Plus de 390 personnes tuées au Nord-Kivu et en Ituri, placés sous état de siège il y a plus d’un an dans l’est de la RDC, a indiqué le Rassemblement congolais pour la démocratie/Kisangani mouvement de libération (RCD/K-ML), parti d’Antipas Mbusa Nyamusi, dans un rapport publié ce mardi 23 août.
D’après cette formation politique, les assaillants ont tué des civils à Beni-Irumu-Mambasa en l’espace de deux mois.
« 151 personnes prises en otage et cinquante personnes blessées. En moyenne, sept personnes ont été exécutées par jour durant cette période. Trois autres ont été kidnappées. Au total, 598 personnes ont, de façon directe, été des victimes de ces atrocités sur cette période d’étude », rapporte ce document.
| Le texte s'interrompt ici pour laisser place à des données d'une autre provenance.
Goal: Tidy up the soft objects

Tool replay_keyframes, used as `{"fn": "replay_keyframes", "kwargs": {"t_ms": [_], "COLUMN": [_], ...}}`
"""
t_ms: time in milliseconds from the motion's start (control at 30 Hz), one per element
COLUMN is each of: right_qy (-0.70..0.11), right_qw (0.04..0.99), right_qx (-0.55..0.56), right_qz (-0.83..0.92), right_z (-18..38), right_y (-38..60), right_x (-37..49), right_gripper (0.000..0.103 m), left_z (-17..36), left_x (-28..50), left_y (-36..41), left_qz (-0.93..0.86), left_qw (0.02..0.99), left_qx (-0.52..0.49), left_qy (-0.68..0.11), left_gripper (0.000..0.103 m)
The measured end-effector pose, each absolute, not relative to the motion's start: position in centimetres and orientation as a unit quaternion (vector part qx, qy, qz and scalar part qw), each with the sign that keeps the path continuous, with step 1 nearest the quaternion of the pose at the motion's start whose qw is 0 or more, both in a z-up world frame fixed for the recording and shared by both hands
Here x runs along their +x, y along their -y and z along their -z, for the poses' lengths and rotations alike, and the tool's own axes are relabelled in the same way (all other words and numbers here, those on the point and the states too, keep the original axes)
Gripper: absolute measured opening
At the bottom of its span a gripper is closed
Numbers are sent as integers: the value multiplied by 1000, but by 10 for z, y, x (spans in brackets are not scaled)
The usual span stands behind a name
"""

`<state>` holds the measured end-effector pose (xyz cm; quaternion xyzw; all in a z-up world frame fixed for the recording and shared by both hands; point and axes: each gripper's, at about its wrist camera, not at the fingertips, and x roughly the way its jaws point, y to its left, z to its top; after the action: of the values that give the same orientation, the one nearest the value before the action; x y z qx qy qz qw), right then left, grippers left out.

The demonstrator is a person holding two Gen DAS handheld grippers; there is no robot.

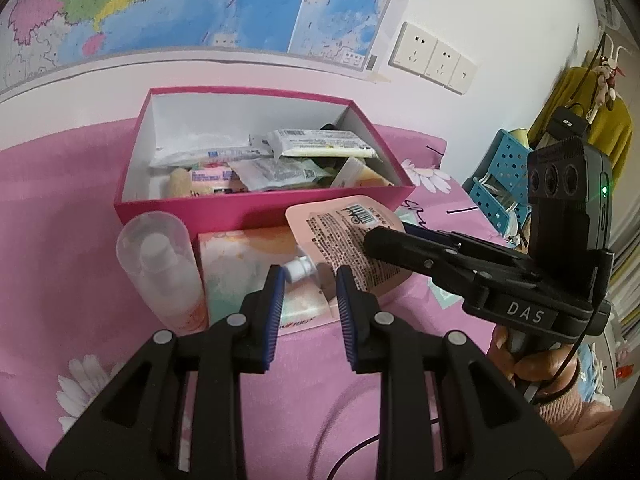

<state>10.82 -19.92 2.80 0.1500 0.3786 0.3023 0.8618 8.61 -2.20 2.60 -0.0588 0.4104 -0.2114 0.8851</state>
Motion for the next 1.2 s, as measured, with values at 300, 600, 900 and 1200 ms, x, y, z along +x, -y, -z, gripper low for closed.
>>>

Le RCD/K-ML fait état de plusieurs dégâts matériels. Il s’agit notamment de 457 maisons incendiées, vingt-neuf motos et douze véhicules brûlés. « Il y a eu un total de trente-quatre incursions, quinze embuscades et dix assassinats attribués à d’autres acteurs. Le Secteur de Beni-Mbau a connu le plus grand nombre de crimes, suivi de celui de Ruwenzori puis des Territoires d’Irumu et de Mambasa en Ituri », détaille-t-il.
Fin juillet, des manifestations contre la Monusco ont ensanglanté plusieurs villes dans l’est du Congo. Les manifestants ont exigé le départ de la mission onusienne qu’ils estiment incapable de mettre fin au cycle d’instabilité qui rongé cette partie.
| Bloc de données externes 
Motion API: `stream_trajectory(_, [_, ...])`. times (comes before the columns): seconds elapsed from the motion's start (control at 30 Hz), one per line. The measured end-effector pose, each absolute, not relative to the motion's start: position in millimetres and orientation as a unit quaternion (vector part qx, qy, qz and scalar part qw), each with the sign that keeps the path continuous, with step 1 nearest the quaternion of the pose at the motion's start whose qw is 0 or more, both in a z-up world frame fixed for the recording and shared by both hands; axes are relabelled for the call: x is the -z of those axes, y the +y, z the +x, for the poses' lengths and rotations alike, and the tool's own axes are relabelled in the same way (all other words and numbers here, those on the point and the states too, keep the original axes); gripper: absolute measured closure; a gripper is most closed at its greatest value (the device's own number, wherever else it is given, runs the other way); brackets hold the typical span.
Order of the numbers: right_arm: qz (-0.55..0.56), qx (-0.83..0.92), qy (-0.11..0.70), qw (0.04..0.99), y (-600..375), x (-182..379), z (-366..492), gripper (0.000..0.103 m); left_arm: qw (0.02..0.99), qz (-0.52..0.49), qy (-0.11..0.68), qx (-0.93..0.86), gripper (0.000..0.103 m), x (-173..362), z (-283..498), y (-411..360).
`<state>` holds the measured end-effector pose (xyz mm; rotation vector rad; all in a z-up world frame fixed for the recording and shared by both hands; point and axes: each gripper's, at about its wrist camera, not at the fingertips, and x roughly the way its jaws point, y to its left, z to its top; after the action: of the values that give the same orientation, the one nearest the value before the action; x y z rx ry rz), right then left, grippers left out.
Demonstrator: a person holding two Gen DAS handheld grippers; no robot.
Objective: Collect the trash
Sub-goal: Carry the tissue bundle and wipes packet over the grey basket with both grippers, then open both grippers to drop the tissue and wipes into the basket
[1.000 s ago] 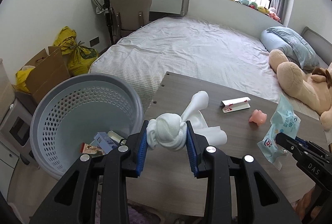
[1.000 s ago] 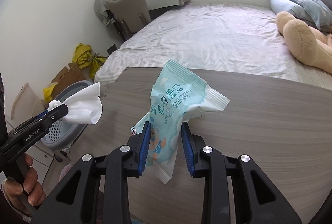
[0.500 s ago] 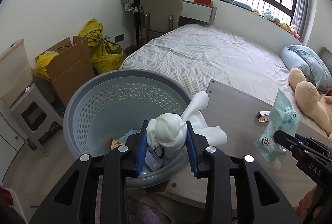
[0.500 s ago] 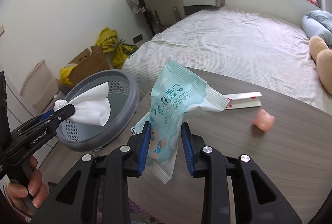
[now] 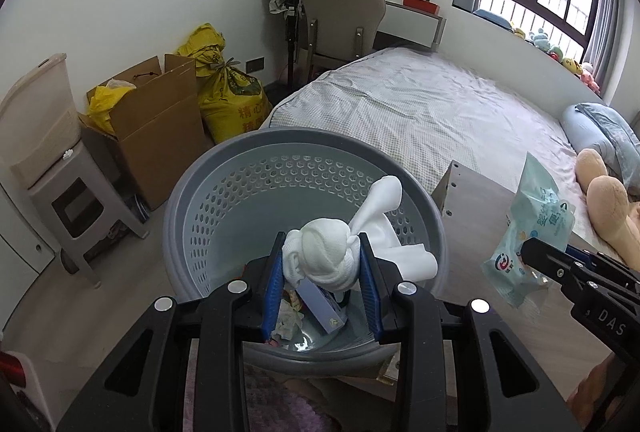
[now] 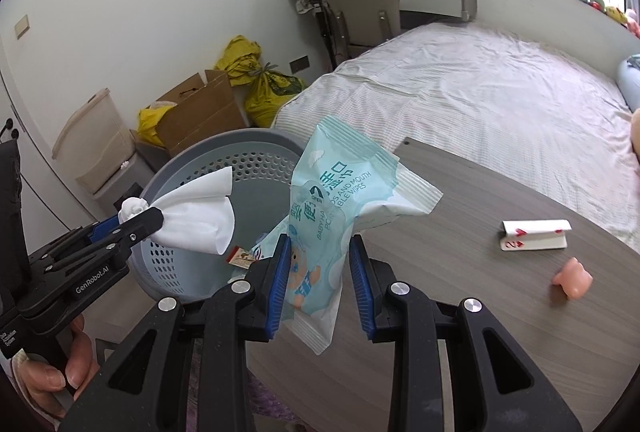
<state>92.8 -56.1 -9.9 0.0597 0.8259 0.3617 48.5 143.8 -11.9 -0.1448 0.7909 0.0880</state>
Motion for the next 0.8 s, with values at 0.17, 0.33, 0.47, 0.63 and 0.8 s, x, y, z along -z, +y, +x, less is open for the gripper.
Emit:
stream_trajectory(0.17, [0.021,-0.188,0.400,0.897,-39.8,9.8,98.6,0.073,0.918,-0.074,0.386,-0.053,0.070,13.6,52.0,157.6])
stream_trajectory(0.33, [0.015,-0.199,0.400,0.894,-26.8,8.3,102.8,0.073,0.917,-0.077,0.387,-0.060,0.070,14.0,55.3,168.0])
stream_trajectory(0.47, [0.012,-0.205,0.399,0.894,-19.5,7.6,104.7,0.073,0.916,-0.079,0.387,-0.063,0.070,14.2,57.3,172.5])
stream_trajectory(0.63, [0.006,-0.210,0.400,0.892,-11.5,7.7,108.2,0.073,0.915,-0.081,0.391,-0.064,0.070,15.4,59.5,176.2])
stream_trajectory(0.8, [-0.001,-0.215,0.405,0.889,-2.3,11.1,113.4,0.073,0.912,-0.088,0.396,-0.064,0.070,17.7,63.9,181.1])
Le RCD/K-ML appelle le Conseil de sécurité des Nations unies à saisir la Cour pénale internationale afin « toutes les personnes qui sont sous ses sanctions pour leur implication présumée dans les massacres de Beni-Irumu-Mambasa et celles citées dans lesdits rapports, y soient déférées ou placées par prudence hors d’état de nuire ». Mais aussi de tirer « toutes les conséquences logiques nécessaires des rapports difficiles entre la population congolaise et les casques bleus, en accélérant leur retrait prévu pour 2024 ».